Я уходил охотиться на зверей, называемых по звуку их крика Маау. Их шкуры желты, как пески, среди которых они живут, а в кисти на конце их хвоста находится роговой коготь. Перед тем, как броситься на добычу, они бичуют себя хвостом по гладким бокам, чтобы прибавить себе ярости. И, выпуская стрелу, я знал, что глаза Налаат блеснут, когда я положу перед ней золотистую шкуру.
Я проводил всё время с Налаат и забыл своего учителя.
А сейчас, когда я рисую эти знаки, мои глаза наполняются слезами и сердце исполняется скорбью, теснящей дыхание, и душа охватывается бессильным гневом, который заставляет людей впиваться зубами в руки. Ибо я начинаю повесть о смерти Налаат.

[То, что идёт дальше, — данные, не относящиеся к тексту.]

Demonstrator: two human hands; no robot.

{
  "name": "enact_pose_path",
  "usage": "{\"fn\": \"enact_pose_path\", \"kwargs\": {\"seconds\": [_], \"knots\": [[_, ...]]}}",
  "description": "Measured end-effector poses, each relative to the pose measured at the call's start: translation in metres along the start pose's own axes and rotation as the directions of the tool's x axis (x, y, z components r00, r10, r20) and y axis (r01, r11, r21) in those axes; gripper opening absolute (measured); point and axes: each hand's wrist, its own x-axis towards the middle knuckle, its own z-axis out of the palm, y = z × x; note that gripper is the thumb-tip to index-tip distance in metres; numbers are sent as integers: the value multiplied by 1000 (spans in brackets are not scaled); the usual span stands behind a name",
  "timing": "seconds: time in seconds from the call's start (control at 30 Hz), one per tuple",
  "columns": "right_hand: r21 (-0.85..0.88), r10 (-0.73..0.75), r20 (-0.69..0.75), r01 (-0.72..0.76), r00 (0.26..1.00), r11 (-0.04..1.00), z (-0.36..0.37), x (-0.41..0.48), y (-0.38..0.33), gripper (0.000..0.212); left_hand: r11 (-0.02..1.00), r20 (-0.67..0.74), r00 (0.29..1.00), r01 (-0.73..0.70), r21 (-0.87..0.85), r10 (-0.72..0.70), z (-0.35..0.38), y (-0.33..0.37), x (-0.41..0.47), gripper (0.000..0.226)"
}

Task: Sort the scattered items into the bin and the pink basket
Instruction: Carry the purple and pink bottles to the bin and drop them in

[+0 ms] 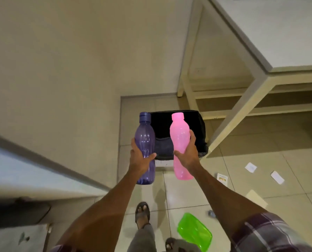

Да будет проклят тот миг, когда барка моя отчалила к Ону, городу, называемому на чужом языке Гелиополисом! Горе мне! – Я мог бы задержать стражу, защитить копьем и дротиком вход, пока Налаат не скрылась бы в тайнике, сделанном мною в толстых стенах. И да будет проклят тот день, когда я вернулся, ибо я услышал, как с криком отчаянья мой слуга говорил:
«Господин, за эти дни фараон, да пребудут в нем сила, жизнь и здоровье, сильно занемог. И жрецы сказали, что для его спасения нужно сжечь человеческое сердце перед статуей бога… Господин, не беги – уже поздно! Ты был пять дней в отлучке, а уже на второй день жребий пал на госпожу! Ее затворили в подвале с каменным ложем посредине, на котором жертва проводит ночь перед приношением. Утром, с толпой я пробрался в храм. Там, где колонны расходятся в круг, стоит жертвенник из черного камня. На нем лежала твоя Налаат. Она не была связана, но не могла пошевелиться, ибо ты знаешь силу чар устремленного глаза жреца! И только губы ее – я видел – беззвучно шептали что-то. Четыре серебряных курильницы стояли по углам жертвенника и струили дым, который одуряет. Протяжно пели жрецы. А когда они смолкли, над Налаат склонился и занес каменный нож жрец Тота, твой… Господин, что с тобой? Ты падаешь?..»
Черные покровы унесли меня в Страну Молчания, и мой двойник Ка покинул меня. Властный голос призвал его обратно, и я увидел глаза жреца Тота, имени которого я не смею назвать. И потом я покорно следовал за ним в шествии последней ладьи Налаат к ее гробнице, ибо она была все-таки царского рода. А также фараон пожелал смягчить мое горе.
Но теперь, ночью, путы на моей мысли порвались, и острое горе снова влилось в меня ядом. И двойнику Налаат, уныло блуждающему в переходах гробницы и снова возвращающемуся к смотрящей эмалевыми глазами мумии, эту повесть о великой любви и великом страдании пишу я, Аменофтис, ибо я скриб и умею изображать знаки четырьмя родами красок. Папирус мой будет лежать в агатовом ковчеге. Но двойники читают знаки в темноте гробниц. Когда я окончу, я поднимусь на самую высокую четырехугольную башню, с которой учился я наблюдать течение светил. А утром рабы, и воины, и каменщики закричат: «Вот, Аменофтис, страж врат, в темноте оступился с башни и лежит бездыханный».